Task description. Once the data has been read, print it back in full, exactly.

Information shown.
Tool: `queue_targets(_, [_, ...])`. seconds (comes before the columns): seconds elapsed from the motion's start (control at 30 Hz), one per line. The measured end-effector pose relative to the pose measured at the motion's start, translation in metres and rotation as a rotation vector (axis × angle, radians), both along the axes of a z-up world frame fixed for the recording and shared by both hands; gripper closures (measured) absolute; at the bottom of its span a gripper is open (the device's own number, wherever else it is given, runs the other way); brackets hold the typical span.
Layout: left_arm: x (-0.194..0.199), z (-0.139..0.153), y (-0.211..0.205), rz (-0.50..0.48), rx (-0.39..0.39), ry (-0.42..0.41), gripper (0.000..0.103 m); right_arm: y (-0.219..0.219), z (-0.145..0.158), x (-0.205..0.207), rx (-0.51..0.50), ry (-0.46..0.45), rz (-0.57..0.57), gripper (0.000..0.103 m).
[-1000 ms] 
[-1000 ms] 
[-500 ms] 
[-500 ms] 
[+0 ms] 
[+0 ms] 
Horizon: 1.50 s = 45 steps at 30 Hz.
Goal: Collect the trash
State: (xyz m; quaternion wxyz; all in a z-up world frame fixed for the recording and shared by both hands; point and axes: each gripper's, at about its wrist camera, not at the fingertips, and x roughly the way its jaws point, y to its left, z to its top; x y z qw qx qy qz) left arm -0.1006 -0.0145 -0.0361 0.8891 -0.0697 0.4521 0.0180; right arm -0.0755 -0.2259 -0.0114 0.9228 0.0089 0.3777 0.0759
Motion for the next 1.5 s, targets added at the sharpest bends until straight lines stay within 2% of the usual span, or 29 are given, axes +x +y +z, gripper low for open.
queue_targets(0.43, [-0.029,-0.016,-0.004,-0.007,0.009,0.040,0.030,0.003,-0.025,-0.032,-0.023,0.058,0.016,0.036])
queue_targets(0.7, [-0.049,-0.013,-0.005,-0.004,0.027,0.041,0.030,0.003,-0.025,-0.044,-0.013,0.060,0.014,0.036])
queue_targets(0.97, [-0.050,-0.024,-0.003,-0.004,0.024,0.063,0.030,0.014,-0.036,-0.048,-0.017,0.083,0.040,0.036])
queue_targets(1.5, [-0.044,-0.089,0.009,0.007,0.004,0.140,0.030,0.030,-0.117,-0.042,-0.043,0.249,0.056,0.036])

Solution to the exercise.
Tool: `queue_targets(_, [_, ...])`. seconds (comes before the columns): seconds elapsed from the motion's start (control at 30 Hz), one per line. The measured end-effector pose relative to the pose measured at the motion's start, translation in metres and rotation as a rotation vector (axis × angle, radians), both along the axes of a z-up world frame fixed for the recording and shared by both hands; gripper closures (measured) absolute; at the bottom of its span a gripper is open (the device's own number, wherever else it is given, runs the other way); brackets hold the typical span.
Layout: left_arm: x (-0.194..0.199), z (-0.139..0.153), y (-0.211..0.205), rz (-0.50..0.48), rx (-0.39..0.39), ry (-0.42..0.41), gripper (0.000..0.103 m); right_arm: y (-0.219..0.219), z (-0.145..0.158), x (-0.205..0.207), rx (-0.51..0.50), ry (-0.46..0.45), rz (-0.57..0.57), gripper (0.000..0.103 m).
[-1000 ms] 
[-1000 ms] 
[-500 ms] 
[-500 ms] 
[+0 ms] 
[+0 ms] 
Horizon: 1.50 s = 45 steps at 30 Hz.
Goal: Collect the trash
State: (xyz m; quaternion wxyz; all in a z-up world frame fixed for the recording and shared by both hands; point and axes: each gripper's, at about its wrist camera, not at the fingertips, and x roughly the way its jaws point, y to its left, z to its top; x y z qw qx qy qz) left arm -0.1006 -0.0145 -0.0361 0.8891 -0.0697 0.4521 0.0180; right arm -0.0755 -0.2259 -0.0114 0.9228 0.0089 0.3777 0.0759
Motion for the next 1.5 s, targets added at the sharpest bends until straight lines stay within 2% of the usual span, or 29 are given, axes +x +y +z, gripper low for open.
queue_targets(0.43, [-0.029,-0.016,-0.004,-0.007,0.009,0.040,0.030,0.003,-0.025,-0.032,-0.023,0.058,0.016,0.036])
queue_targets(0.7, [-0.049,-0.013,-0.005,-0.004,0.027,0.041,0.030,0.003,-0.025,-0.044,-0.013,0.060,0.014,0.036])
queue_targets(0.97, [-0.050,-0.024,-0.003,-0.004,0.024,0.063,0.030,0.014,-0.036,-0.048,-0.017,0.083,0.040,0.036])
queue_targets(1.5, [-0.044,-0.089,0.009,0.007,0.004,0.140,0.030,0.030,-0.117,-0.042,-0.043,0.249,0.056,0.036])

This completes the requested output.